What it seems to say is that there is a huge gulf between motivated, organised, independent, responsible people like yourselves and a very large number of people in our society. If people need a diagram giving instructions on how to open a packet of Weetabix or a warning about hot milk, then it would suggest that they lack initiative and have become completely dependent upon others. It is no wonder that there are so many claims for damages and insurance. People feel that they are not responsible for anything; if something goes wrong it must be someone else’s fault and they must be entitled to some sort of compensation.
Understanding this culture, understanding the way that people have become dependent to the point that they need instructions about their breakfast cereal, is important for the church. We are functioning at a level that is beyond the understanding, or the ability, of most people. When people look at the church, it is not that they disagree or oppose what we believe, it is that they simply do not understand what it is that we are about. Church for most people is the organisation that runs the school, or the place where the fete is held in the summer. There is not the level of thinking to take them beyond these ideas.

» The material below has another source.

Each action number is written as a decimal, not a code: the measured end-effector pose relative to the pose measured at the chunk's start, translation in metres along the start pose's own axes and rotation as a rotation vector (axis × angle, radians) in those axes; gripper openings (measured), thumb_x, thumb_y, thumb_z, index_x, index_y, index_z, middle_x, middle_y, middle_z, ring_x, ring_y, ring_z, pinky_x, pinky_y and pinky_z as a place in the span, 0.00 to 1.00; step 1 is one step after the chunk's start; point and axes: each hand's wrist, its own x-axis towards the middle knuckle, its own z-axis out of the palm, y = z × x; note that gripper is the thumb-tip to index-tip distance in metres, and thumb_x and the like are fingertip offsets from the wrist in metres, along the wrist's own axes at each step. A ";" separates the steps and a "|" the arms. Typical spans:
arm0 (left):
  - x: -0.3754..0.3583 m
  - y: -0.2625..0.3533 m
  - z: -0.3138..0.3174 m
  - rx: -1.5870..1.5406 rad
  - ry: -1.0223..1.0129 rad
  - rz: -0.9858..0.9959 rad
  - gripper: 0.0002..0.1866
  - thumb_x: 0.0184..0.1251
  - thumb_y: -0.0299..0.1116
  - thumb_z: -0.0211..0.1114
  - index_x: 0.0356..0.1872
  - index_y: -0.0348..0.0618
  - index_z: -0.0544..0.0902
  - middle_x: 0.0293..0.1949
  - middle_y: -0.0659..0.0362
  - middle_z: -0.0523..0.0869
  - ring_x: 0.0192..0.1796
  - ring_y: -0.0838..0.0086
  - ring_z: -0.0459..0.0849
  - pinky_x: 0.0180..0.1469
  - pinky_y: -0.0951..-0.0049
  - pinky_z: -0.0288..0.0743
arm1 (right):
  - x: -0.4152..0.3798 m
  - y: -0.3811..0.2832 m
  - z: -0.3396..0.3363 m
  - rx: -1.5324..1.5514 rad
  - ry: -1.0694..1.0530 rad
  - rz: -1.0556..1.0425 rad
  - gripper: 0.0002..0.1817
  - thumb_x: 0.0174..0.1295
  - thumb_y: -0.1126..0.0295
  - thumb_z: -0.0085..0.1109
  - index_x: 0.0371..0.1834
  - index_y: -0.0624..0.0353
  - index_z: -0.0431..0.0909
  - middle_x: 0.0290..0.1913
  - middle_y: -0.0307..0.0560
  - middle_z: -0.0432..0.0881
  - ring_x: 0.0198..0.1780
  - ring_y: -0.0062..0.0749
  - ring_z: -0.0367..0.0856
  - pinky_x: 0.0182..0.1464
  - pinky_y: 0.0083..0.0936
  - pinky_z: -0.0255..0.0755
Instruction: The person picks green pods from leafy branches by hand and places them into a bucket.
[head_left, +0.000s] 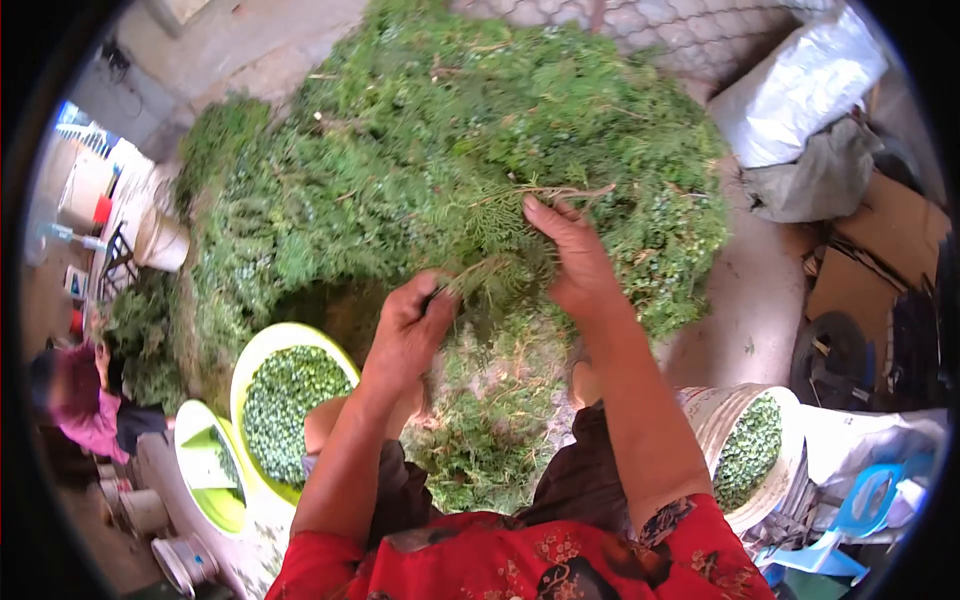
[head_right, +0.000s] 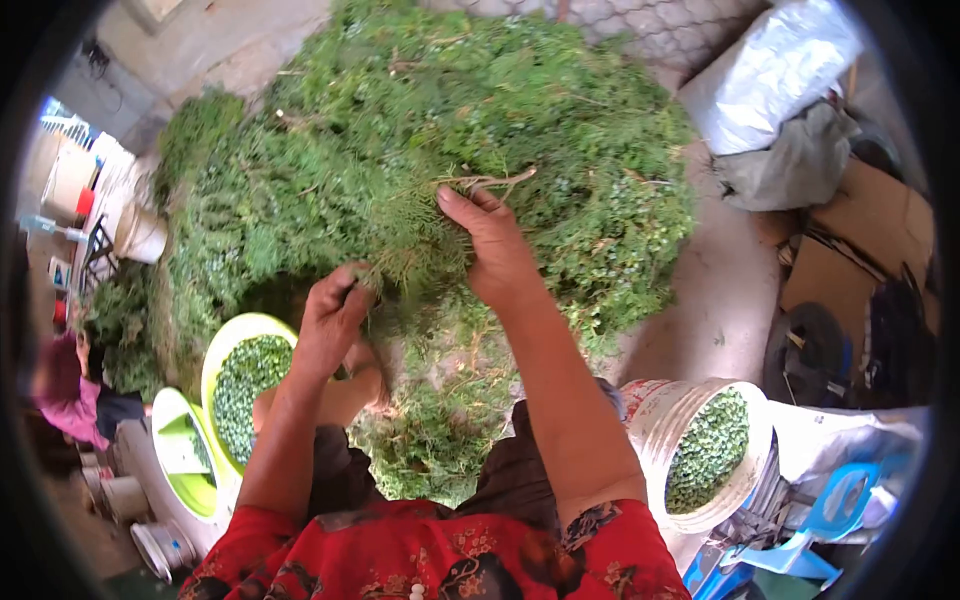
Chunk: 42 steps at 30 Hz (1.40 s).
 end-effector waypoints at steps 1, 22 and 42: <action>0.002 -0.010 -0.004 0.140 0.030 0.092 0.05 0.64 0.27 0.54 0.34 0.38 0.76 0.25 0.64 0.72 0.28 0.80 0.67 0.31 0.77 0.63 | 0.005 0.004 -0.001 0.112 0.065 -0.018 0.10 0.55 0.68 0.63 0.39 0.57 0.77 0.36 0.35 0.79 0.40 0.23 0.75 0.42 0.25 0.71; -0.028 0.019 0.000 -0.459 -0.247 -0.762 0.16 0.64 0.39 0.47 0.25 0.38 0.76 0.16 0.62 0.71 0.15 0.80 0.64 0.18 0.78 0.58 | 0.015 0.008 -0.015 0.022 0.290 -0.171 0.06 0.63 0.72 0.51 0.34 0.62 0.67 0.26 0.49 0.74 0.21 0.37 0.77 0.18 0.34 0.70; -0.039 0.000 0.005 -0.662 -0.137 -0.491 0.21 0.59 0.22 0.49 0.56 0.32 0.67 0.44 0.47 0.80 0.37 0.68 0.82 0.28 0.73 0.81 | 0.024 0.007 -0.015 0.075 0.238 -0.168 0.08 0.62 0.70 0.53 0.39 0.61 0.68 0.30 0.50 0.75 0.25 0.39 0.78 0.24 0.41 0.74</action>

When we look at the Scripture readings for today we see how big the gap has become between the church in Jesus’ time and our community today. In the Gospel reading Jesus says to his friends, “I am the vine; you are the branches”. Such words would be nonsense to most of our cereal box readers, but to us they speak of a connection between Jesus and his followers that is so close that they are like part of a single tree. Such a close relationship demands a huge level of commitment and sacrifice and most people don’t want to know about such things, perhaps they simply don’t understand such things. What we see all around us is people who look to others to do things for them. It is very hard to realise that there is a need for commitment and sacrifice when you don’t feel responsible for anything.
When we look at the Epistle, John is writing about responsibility. “Dear friends, since God so loved us, we also ought to love one another”. John is saying that there is a duty to respond to God, that as we have received from him so we should give to others. This is completely contrary to life today. If someone is given something today they might or might not say ‘thank you, but what they will do is to turn and walk away. There is no sense of obligation, no sense that they should respond in any way. People have become completely dependent, always looking for someone to do things for them. John’s Epistle would make no sense at all to people who are used only to receiving.
It is against this background that the conversation between Philip and the Ethiopian in our reading from the Acts of the Apostles becomes a great challenge to us. “Do you understand what you are reading?” Philip asked. “How can I,” he said, “unless someone explains it to me?
Do people around us, the people we meet at work, in the shops, walking down the streets, understand what our faith is? I don’t think so. At a time when fewer and fewer people think for themselves, at a time when questions in most homes don’t go beyond ‘what’s for tea? or ‘what’s on television?’, big questions about God and life don’t get a look in.
The sad thing is that the Church has completely failed to realise the way society has gone. If it is necessary to give instructions on opening a packet of Weetabix, or warn people that Ready Brek is hot if you heat it up, then what hope is there that there will be any understanding whatsoever of the sort of language used by the church?
We need to start again. “Do you understand what you are reading?” Philip asked. “How can I,” he said, “unless someone explains it to me?” What does Philip do? He starts with the passage of Scripture the Ethiopian is reading and he explains the good news of Jesus – nothing more, nothing less, simply the good news of Jesus.
We might live in a society where people need instructions on how to eat their breakfast cereal, but deep in the heart of every single one of those people there are questions that are needing answers. Every single one of them wants to feel that their life has some meaning, every one of them wants to know that they have counted for something. “Do you understand what you are reading?” Philip asks the Ethiopian and the response is almost an appeal for help. “How can I, unless someone explains it to me?”
Like Philip, will we be the people who are prepared to sit alongside those whom we meet and explain the good news of Jesus?